The U.S. Court of Appeals for the District of Columbia held that this policy violated the Peer Review Improvement Act, affirming a July 2001 ruling by a district court.

Public Citizen filed suit in 2000 against the U.S. Department of Health and Human Services (HHS). The complaint stemmed from the agency’s refusal to disclose investigation results to Kentucky resident David Shipp, who filed a complaint related to his wife’s care in 1998 and 1999 at Baptist East Hospital in Louisville. HHS’s Peer Review Organization (PRO) launched an investigation into three doctors, but refused to tell Shipp the results of the investigations into two of the doctors because the physicians did not consent to the disclosure.
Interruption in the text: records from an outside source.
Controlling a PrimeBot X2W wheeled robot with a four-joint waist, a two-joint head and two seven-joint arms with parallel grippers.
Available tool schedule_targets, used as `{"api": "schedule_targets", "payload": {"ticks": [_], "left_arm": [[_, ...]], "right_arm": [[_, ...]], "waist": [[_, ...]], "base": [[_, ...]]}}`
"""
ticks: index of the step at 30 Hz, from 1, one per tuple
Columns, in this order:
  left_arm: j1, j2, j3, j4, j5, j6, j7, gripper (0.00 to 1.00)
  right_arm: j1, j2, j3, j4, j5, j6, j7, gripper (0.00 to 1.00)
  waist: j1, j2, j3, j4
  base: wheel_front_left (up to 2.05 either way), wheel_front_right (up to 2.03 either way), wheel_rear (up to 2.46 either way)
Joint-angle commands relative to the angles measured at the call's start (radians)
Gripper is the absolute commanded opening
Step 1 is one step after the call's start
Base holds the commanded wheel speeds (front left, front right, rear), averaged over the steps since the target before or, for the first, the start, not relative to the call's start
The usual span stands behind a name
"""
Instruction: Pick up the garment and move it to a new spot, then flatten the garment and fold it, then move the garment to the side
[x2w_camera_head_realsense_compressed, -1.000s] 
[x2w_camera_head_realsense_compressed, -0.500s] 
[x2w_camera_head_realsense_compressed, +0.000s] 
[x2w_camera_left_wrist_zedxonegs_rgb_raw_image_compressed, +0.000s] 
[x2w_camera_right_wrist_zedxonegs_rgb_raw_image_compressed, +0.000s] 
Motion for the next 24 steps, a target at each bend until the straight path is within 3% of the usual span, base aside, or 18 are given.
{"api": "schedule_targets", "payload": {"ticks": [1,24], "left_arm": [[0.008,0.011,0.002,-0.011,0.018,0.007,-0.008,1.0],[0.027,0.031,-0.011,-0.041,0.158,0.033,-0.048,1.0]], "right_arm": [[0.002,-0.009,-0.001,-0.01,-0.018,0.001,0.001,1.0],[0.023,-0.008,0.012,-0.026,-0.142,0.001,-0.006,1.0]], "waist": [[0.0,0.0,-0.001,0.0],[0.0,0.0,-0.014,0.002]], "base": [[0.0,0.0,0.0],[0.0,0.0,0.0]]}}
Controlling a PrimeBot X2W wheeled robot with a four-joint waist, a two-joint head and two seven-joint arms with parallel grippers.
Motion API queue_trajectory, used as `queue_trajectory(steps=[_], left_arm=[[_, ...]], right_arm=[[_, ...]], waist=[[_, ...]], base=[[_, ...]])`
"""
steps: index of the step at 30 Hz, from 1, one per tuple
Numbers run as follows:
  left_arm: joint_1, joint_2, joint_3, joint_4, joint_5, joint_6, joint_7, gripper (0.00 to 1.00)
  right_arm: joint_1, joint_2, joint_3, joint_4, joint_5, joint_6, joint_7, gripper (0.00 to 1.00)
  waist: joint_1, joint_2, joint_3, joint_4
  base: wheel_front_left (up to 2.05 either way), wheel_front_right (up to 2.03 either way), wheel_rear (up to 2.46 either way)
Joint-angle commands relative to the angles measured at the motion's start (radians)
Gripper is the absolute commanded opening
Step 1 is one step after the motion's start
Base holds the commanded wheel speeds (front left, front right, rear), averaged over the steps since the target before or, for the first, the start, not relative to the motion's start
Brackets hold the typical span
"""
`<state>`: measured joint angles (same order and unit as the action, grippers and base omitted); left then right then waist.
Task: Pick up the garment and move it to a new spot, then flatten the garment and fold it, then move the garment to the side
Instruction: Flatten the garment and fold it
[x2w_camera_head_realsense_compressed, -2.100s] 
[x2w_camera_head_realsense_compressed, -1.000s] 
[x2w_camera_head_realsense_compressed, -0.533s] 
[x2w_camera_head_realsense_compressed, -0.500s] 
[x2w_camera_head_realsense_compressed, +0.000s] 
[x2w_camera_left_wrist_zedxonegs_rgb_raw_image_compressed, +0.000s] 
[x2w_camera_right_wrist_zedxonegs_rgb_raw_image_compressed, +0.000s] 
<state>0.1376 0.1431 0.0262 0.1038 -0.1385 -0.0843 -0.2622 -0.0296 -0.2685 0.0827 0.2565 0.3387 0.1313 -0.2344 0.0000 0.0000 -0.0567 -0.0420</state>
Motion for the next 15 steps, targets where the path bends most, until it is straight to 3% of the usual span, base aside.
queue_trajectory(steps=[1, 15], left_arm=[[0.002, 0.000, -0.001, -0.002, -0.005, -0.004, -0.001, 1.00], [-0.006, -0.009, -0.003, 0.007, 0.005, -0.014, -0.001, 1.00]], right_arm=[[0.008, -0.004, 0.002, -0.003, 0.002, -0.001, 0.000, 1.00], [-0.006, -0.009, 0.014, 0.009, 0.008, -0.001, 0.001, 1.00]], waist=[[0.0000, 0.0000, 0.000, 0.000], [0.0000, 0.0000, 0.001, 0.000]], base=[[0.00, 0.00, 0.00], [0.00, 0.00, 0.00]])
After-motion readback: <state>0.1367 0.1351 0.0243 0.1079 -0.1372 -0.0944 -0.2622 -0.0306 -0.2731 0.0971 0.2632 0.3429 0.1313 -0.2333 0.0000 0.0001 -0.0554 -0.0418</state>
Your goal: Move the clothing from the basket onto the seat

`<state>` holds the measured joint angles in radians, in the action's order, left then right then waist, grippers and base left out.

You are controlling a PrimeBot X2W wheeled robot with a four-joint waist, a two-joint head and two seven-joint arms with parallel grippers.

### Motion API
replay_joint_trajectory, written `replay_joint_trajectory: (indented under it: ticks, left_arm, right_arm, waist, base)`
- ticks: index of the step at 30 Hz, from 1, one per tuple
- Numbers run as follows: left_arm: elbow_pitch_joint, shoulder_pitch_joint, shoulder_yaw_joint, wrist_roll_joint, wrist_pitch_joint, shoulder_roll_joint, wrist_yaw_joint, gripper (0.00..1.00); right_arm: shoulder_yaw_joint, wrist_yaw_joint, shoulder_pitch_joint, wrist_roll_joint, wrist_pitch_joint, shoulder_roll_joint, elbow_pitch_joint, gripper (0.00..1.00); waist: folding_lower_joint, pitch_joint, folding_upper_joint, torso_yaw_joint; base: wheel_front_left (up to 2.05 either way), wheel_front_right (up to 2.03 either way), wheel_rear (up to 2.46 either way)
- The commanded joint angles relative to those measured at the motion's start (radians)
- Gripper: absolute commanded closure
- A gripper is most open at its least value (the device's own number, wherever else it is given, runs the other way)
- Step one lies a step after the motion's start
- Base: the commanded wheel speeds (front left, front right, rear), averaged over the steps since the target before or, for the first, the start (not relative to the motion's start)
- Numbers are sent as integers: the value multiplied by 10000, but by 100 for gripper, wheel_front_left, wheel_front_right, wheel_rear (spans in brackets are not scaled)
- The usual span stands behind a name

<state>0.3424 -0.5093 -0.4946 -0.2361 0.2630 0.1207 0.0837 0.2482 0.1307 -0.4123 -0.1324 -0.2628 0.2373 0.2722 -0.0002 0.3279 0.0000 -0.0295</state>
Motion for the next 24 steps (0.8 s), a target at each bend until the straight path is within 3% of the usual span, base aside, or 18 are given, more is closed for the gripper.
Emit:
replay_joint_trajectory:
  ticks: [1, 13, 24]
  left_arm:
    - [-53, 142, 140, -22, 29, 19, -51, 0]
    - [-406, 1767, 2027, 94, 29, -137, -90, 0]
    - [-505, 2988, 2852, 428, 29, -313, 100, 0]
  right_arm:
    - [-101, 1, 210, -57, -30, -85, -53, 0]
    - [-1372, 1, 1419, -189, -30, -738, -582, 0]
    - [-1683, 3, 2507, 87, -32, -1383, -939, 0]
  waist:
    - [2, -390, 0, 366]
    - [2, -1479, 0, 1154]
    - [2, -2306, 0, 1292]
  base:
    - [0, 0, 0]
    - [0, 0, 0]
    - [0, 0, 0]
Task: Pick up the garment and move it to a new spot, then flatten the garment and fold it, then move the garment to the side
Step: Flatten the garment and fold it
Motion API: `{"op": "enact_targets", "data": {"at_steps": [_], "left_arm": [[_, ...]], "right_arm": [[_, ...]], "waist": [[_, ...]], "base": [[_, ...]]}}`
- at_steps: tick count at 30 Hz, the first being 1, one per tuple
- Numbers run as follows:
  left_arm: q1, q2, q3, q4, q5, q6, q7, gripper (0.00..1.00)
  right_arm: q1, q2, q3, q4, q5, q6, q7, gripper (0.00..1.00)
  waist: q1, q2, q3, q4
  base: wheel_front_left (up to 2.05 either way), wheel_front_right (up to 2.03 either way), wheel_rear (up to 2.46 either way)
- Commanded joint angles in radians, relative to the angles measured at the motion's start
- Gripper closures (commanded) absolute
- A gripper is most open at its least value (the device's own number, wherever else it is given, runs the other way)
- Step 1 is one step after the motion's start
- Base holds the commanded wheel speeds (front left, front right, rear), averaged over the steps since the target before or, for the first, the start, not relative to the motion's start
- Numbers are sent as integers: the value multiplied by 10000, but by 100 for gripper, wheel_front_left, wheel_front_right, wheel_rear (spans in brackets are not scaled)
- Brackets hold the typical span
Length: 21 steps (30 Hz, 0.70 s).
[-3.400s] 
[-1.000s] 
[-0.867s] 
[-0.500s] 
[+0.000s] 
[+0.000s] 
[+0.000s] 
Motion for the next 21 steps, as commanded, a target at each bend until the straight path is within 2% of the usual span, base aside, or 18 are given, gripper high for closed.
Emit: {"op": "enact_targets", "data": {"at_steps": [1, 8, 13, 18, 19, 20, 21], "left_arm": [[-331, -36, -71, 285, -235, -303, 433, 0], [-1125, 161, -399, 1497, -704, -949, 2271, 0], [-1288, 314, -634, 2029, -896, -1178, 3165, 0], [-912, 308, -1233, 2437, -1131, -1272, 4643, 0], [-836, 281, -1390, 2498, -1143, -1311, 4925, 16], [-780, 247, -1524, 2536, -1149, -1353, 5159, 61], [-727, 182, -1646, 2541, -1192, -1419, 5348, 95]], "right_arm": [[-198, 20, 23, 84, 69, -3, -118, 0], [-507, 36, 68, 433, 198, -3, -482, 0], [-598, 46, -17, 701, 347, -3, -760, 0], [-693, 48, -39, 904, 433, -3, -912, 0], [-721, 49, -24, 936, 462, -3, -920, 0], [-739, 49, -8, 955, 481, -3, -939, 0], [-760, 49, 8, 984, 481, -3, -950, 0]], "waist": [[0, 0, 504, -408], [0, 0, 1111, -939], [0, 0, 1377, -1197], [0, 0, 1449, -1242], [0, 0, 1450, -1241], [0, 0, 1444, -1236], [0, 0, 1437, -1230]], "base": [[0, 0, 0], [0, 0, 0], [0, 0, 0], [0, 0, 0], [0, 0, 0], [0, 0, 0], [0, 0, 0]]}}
Lawyers for HHS argued that maintaining this confidentiality was consistent with the law and necessary for the PRO to perform its duties. However, that litigation position was at odds with a report from HHS’ Office of Inspector General, which concluded that the policy of keeping investigation results secret “hinder[s] the PROs’ ability to be responsive to beneficiaries who complain” and urged that the results of all investigations be disclosed. Public Citizen contended that the policy violated the Peer Review Improvement Act of 1982, as amended in 1986, which states that PROs “shall inform the individual (or representative) of the organization’s final disposition of the complaint.”

In today’s ruling, the three judge panel agreed with Public Citizen that the form letter HHS had sent to complainants, notifying them only that their complaint had been received but not disclosing the results of the investigations into the quality of medical care provided under Medicare, did not meet the requirements of the law. Click here to view the ruling.

“The decision is a victory for Medicare patients who are the victims of substandard medical care,” said Amanda Frost, an attorney with the Public Citizen Litigation Group. “People who have personally been harmed, or whose family members have been harmed, deserve to know what came of their complaint.”